Arc magmatism along convergent plate boundaries has been a major contributor to continental crustal growth. During the late Paleoproterozoic−Mesoproterozoic assembly of the supercontinent Nuna, following arc-backarc-continent collisions, the Makkovik Orogen, along the southern margin of the Archean North Atlantic Craton, experienced a pulse of continental arc magmatism at ca. 1800 Ma. Lithogeochemistry indicates compositions typical of ferroan, alkali to alkali-calcic, A-type granites. The granitic rocks have εNd(t) values varying from −5.3 to +2.0 and model ages [T(DM)] from 2750 to 1880 Ma. The very high εNd(t) and young model ages imply a substantial juvenile mantle component in their formation. Oxygen fugacity (ƒO2) ratios, estimated by the proxy ratio of FeOT/(FeOT + MgO), range from 0.58 to 0.99, indicating the parental magmas formed in both reducing and oxidizing conditions. The granites also preserve an alkali-calcic alteration that together with inferred ƒO2 makes them more prospective for a variety of intrusion-related styles of mineralization including iron-oxide-copper-gold and uranium. Based on the petrology, lithogeochemistry, and isotopic compositions, the ca. 1800 Ma magmatic event is interpreted to have been developed post-collisionally following the docking of the Cape Harrison Arc/micro-continent with the North Atlantic Craton during the assembly of the supercontinent Nuna.
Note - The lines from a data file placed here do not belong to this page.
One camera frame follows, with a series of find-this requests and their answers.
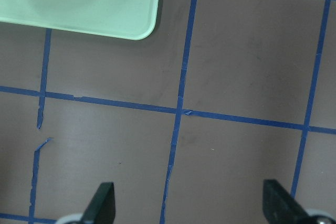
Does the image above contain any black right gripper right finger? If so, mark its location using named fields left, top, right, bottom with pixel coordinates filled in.
left=262, top=179, right=335, bottom=224

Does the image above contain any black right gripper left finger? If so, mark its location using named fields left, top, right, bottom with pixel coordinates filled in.
left=56, top=182, right=117, bottom=224

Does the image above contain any light green rectangular tray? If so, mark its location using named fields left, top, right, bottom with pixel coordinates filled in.
left=1, top=0, right=159, bottom=40
This collision was followed by slab rollback (possibly breakoff), extensional collapse, and mantle upwelling resulting in the generation of the abundant ca. 1800 Ma felsic magmatism. The timing of the ca. 1818−1799 Ma plutonism in the Makkovik Orogen is coeval with significant felsic plutonism preserved in the Julianehåb Igneous Complex (Ketilidian Orogen) of southern Greenland.